A few words from Jean-Baptiste Bourotte, owner of Château Bonalgue, on the 2019 vintage.
The 2019 growing season was dry and hot. How did you cope with the drought and heat during the growing season?
The beginning of spring (and especially the beginning of June) was rainy: water reserves had been built up, which the blue clays of Pomerol, thanks to their elasticity, were able to exploit later in the season. It is this ability to "smooth out" climatic accidents that makes great terroirs.
In addition, with the exception of two short episodes of heat wave (26-27 June and 22-25 July), the nights remained generally cool, allowing the vines to rest (and promoting aromatic development). Only the plots of very young vines (less than 5 years old), saw their cycle disturbed by the lack of water and in some extreme cases blocked. They have of course not been included in the blends of the first wines.
Rain came around harvest. How did that affect you?
The harvest was “cut” in two by the rains at the end of September: the early plots, harvested before, show density in the mid-palate, lots of shine and liveliness (low pH); the later plots, harvested in October, are less compact on the palate, but with higher pH values which give roundness and charm. The blends had to deal with these two realities to find their balance.
Based on the specific climatic conditions of 2019, how did you cope with alcohol levels?
The level of alcohol was generally similar to those during vintages such as 2018/2016/2010. We have been able to manage this for several years: the Clos du Clocher for example has been vinified with indigenous yeasts without any fermentation problems. The question is more to know if, with fairly high degrees (for Bordeaux, because other regions have long been accustomed to even higher degrees), we still find balance and elegance, that is “Bordeaux style”.
On the early-picked plots, the liveliness has been maintained (the pH is around 3.60), the tannins are ripe and in good quantity (thanks to a significant green harvest which helped to mature a reduced number of bunches): this allows not to have an alcoholic perception on the palate and to find very “Pomerol” balances in these 2019.
Tannins play such a vital and defining role in the quality of Bordeaux red wines. How did you manage tannin extraction in 2019?
Complementing our plot selection, our densimetric sorting system allows us to carry out another sorting of the berries, based on the state of maturity of each one (via the density): even if they come from a same plot, the berries inside the grapes, for example, have seen less sun than those outside, and we must work differently with them. Since 2016 vintage, it has become for us a fundamental tool in our winemaking process: each tank is thus more homogenous and our extraction can be adapted to each one.
In addition, the work of recent years has clearly softened in the way of processing berries and their tannins. We are more into infusion techniques than forced extraction.
Can you tell us about the specific blend you used for the 2019 vintage?
70% Merlot / 30% Cabernet Franc. The Merlots, on early soils and when we have limited their vigor, gave very tender, very sweet wines, well in the Pomerol style.
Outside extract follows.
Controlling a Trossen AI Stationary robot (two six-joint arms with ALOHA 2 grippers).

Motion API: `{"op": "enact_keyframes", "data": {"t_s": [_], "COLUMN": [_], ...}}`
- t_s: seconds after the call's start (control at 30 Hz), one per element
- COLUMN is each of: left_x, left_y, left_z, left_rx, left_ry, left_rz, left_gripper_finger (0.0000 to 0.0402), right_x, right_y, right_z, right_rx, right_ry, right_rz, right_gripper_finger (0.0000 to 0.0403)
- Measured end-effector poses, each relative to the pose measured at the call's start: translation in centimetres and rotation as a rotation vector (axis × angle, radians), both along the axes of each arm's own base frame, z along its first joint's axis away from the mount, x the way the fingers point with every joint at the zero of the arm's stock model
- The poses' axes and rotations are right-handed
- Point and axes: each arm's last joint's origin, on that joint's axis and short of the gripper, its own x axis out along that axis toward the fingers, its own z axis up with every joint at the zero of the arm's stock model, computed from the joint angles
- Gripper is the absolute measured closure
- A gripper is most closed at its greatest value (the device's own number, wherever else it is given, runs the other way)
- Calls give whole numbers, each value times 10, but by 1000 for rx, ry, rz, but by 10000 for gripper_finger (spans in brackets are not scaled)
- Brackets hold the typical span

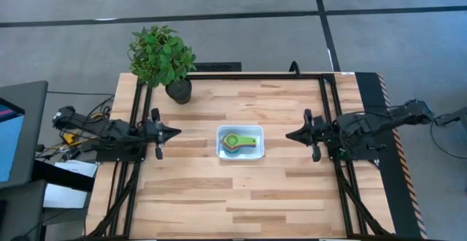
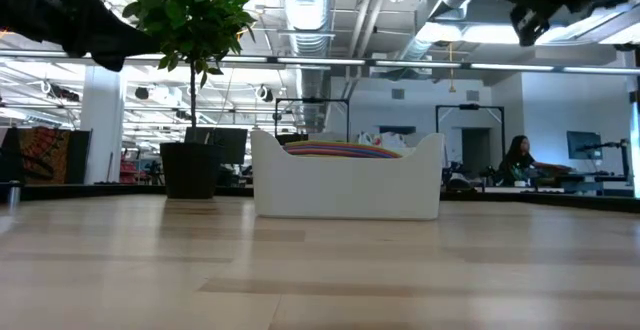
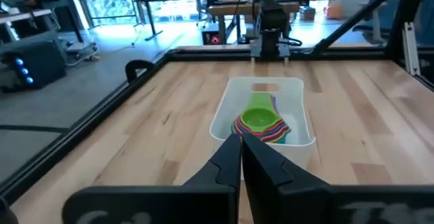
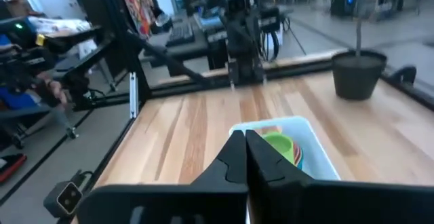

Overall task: Nest measuring cups in basket
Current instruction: Return to Home Position

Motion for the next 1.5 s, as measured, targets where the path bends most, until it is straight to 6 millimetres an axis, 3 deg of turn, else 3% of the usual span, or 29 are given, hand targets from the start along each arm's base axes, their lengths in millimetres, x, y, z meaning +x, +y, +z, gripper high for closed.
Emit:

The Cabernet Francs, always late in maturation, could have suffered from the rains at the end of September (losing density especially in the mid-palate, a sensitive point on this grape). But, the old plants from Clos du Clocher (63 years old) had advanced well in maturity before, and the work we had done to reduce their production (no more than 5 bunches per vine) helped their concentration and health. They were harvested on 5 October and, representing 30% of the final blend, they bring back length in the finish and reinforce the general impression of elegance rather than power demonstration.
Can you describe the 2019 Clos du Clocher at this early stage?
The colour is very intense-purple. The nose offers a beautiful aromatic intensity of black fruits, which is typical of both Clos du Clocher and the vintage. The attack on the palate is tender, with a finesse of tannins that can be found throughout the tasting. The fairly high degree of alcohol (14.5%), equivalent to that of 2018, contributes to this perception. The “Pomerolais” pH (at 3.62, that is to say higher than on the limestones of St-Émilion, for example) reinforces the charm and the roundness in the mouth. The finish is long, rising as we like on this wine, and completes a vintage more of delicacy than of strength. The Cabernet Francs still support this impression of slenderness more than demonstration.
How does 2019 compare to other vintages?
Many points bring the 2019 season close to several fine vintages of recent years: the early degradation of vegetal aromas (as in 2005, 2015, 2018), a moderate but extended water deficit (more than 2018, a little less than 2010 or 2016) involving maturation of polyphenols and fairly high degrees of alcohol, very good concentrations of anthocyanins (2010). The rains at the end of September undoubtedly lowered the level of alcohol and “relaxed” certain musts: there is a clear link to 2016/2018, but less density, demonstration and power.
What are your personal memories of the harvest?
It was the first harvest that my 5-year-old son Paul joined in the harvest under the watchful eye of my father Pierre, who has 59 harvests to his credit! I couldn’t count on them to fill my tanks: they ate more grapes than they actually brought to the cellar!